* [What the task asks] Determine how many lines of the material hold the string "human" and reply with only that number.

────────────────────────────────────────

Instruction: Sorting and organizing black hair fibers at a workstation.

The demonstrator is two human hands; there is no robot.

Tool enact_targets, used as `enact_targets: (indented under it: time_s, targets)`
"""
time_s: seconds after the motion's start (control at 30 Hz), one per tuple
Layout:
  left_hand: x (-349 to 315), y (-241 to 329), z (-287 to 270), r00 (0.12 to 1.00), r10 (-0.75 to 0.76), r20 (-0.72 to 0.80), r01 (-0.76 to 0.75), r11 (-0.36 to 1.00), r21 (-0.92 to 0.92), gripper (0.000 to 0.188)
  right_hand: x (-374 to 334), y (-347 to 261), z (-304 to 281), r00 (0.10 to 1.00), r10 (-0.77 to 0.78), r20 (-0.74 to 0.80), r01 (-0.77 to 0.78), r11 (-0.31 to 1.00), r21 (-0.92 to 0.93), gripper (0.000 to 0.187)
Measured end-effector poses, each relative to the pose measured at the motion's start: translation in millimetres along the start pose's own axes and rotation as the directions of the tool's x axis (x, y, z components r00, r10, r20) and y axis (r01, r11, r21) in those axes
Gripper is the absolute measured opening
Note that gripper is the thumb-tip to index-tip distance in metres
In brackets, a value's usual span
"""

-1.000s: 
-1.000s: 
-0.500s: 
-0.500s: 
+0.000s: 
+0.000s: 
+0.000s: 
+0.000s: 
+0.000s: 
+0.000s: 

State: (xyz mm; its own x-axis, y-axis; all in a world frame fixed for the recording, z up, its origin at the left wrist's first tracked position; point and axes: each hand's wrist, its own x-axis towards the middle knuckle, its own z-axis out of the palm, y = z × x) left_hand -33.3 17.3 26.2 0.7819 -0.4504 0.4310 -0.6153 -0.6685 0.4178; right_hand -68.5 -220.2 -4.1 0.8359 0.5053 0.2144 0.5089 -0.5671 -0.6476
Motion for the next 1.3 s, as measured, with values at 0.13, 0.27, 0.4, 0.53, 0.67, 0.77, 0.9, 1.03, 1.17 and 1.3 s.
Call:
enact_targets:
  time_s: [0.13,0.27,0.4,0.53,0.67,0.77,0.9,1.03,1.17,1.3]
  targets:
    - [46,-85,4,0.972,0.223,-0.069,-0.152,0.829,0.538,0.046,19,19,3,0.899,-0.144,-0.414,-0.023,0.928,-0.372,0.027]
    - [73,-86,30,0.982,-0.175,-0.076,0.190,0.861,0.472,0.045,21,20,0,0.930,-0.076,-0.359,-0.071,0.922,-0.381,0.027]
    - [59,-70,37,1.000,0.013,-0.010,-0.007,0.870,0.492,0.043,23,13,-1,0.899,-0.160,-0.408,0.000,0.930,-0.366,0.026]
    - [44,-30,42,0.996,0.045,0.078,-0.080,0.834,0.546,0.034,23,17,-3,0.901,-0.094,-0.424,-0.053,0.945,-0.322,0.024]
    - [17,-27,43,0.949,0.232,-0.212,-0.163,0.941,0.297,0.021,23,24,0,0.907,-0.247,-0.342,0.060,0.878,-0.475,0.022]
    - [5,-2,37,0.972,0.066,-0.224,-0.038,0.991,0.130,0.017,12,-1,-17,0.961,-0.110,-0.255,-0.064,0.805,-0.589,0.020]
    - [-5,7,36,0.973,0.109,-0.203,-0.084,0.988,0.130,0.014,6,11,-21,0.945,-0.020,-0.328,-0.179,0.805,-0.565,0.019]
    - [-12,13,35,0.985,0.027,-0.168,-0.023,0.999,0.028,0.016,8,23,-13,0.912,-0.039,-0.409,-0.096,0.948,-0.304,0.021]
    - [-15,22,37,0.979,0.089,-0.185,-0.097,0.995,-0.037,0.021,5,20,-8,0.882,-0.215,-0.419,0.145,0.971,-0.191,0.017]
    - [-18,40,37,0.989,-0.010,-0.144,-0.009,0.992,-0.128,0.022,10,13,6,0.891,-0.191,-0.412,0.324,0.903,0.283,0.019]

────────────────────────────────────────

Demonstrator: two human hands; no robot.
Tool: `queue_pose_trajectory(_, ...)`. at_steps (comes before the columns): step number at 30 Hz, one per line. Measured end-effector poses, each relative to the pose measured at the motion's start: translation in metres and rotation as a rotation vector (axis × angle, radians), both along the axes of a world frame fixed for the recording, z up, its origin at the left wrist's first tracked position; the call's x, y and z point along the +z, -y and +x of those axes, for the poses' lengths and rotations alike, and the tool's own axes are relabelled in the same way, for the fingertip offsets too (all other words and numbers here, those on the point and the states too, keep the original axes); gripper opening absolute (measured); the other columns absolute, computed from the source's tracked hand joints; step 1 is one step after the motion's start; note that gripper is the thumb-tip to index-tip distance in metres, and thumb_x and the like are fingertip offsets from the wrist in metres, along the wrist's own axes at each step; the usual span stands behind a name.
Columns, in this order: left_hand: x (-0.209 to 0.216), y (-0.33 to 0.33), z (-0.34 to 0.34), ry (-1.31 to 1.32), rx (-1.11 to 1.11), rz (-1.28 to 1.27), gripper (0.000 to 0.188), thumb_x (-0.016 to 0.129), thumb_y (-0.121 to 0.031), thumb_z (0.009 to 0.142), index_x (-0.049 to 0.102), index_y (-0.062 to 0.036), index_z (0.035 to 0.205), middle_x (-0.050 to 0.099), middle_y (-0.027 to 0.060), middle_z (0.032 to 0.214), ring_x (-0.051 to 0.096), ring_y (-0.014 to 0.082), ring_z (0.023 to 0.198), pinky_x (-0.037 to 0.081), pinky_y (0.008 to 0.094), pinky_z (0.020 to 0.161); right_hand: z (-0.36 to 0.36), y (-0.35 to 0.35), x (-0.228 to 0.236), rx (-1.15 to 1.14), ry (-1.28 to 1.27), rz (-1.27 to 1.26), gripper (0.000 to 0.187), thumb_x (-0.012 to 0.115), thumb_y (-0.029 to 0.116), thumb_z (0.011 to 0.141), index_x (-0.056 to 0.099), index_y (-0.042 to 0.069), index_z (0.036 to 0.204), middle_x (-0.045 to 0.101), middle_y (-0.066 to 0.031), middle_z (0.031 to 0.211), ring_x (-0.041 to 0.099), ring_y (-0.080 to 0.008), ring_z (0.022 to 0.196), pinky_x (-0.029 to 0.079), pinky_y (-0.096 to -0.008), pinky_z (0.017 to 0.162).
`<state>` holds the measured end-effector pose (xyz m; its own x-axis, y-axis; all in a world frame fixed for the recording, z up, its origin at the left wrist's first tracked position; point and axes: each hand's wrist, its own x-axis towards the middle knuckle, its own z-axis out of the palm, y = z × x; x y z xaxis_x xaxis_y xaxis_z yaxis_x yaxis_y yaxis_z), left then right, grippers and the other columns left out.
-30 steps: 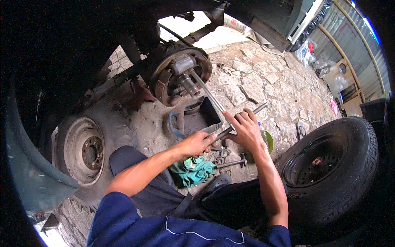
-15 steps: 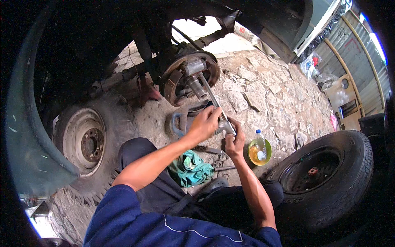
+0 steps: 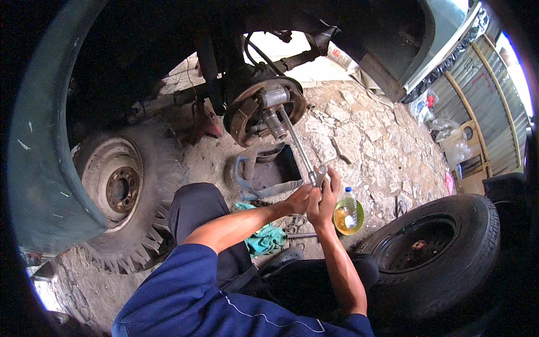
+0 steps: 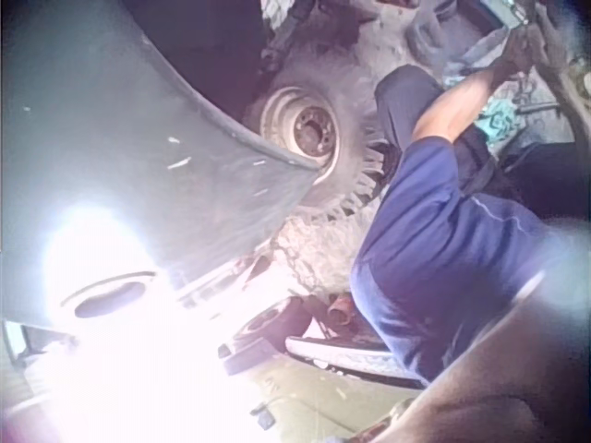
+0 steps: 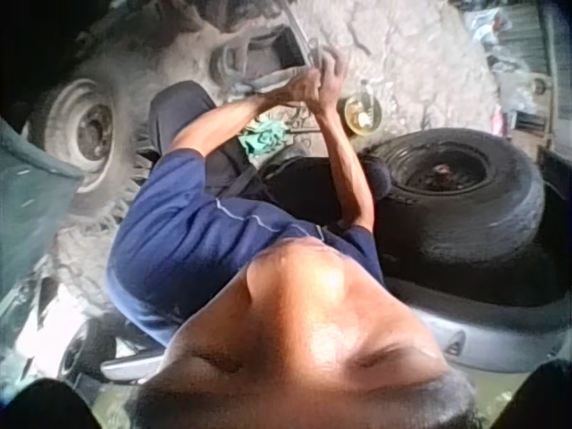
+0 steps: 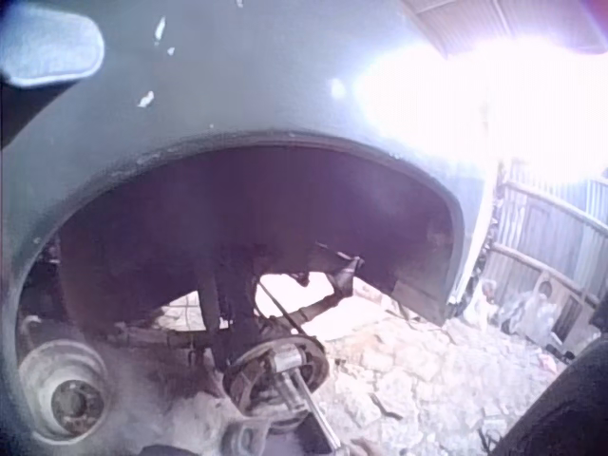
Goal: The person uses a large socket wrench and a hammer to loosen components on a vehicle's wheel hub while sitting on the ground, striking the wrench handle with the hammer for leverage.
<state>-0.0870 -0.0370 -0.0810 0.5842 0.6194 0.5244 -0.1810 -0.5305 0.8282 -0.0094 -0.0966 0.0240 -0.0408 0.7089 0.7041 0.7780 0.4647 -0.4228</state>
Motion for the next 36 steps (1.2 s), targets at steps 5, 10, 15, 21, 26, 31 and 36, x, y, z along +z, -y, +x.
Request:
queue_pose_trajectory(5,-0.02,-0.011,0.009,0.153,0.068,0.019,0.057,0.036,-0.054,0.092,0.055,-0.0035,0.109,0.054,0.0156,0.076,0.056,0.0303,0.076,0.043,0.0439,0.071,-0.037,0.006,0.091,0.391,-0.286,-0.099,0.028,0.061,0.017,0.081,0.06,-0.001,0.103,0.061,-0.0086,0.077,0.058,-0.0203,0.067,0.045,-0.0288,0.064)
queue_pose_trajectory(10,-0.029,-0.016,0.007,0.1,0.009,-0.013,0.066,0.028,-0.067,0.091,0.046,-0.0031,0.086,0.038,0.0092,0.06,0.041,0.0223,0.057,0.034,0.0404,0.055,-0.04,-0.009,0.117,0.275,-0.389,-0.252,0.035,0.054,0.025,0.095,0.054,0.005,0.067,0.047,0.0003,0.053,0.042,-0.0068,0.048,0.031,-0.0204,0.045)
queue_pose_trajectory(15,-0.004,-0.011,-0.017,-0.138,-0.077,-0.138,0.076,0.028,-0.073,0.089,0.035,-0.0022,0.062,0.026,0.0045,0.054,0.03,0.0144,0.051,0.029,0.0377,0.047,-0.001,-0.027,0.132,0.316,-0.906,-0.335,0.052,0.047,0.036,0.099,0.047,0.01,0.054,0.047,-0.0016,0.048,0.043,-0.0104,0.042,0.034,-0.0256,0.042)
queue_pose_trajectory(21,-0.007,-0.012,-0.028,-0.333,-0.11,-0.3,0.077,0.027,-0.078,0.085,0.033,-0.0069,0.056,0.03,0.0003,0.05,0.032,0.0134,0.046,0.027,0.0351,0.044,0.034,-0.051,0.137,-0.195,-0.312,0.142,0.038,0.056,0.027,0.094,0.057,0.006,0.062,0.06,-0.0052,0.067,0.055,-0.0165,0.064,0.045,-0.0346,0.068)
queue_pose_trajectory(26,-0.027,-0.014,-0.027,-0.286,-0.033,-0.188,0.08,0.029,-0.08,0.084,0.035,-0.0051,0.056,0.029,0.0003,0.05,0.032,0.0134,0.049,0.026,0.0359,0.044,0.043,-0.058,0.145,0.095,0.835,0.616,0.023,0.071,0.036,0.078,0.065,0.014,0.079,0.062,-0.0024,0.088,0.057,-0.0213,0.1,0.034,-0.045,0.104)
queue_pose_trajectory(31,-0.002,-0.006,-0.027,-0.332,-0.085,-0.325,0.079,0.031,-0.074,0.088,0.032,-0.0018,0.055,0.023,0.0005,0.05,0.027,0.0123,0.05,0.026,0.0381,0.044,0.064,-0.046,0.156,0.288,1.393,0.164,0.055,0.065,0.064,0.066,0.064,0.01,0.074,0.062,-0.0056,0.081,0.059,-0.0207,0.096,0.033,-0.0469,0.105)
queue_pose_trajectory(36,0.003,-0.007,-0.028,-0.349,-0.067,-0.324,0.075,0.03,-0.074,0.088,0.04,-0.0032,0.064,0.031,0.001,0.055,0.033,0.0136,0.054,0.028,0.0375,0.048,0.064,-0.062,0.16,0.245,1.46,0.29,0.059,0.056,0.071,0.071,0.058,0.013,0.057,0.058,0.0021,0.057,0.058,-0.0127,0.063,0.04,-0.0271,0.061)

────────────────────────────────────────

* [Worked solution] 2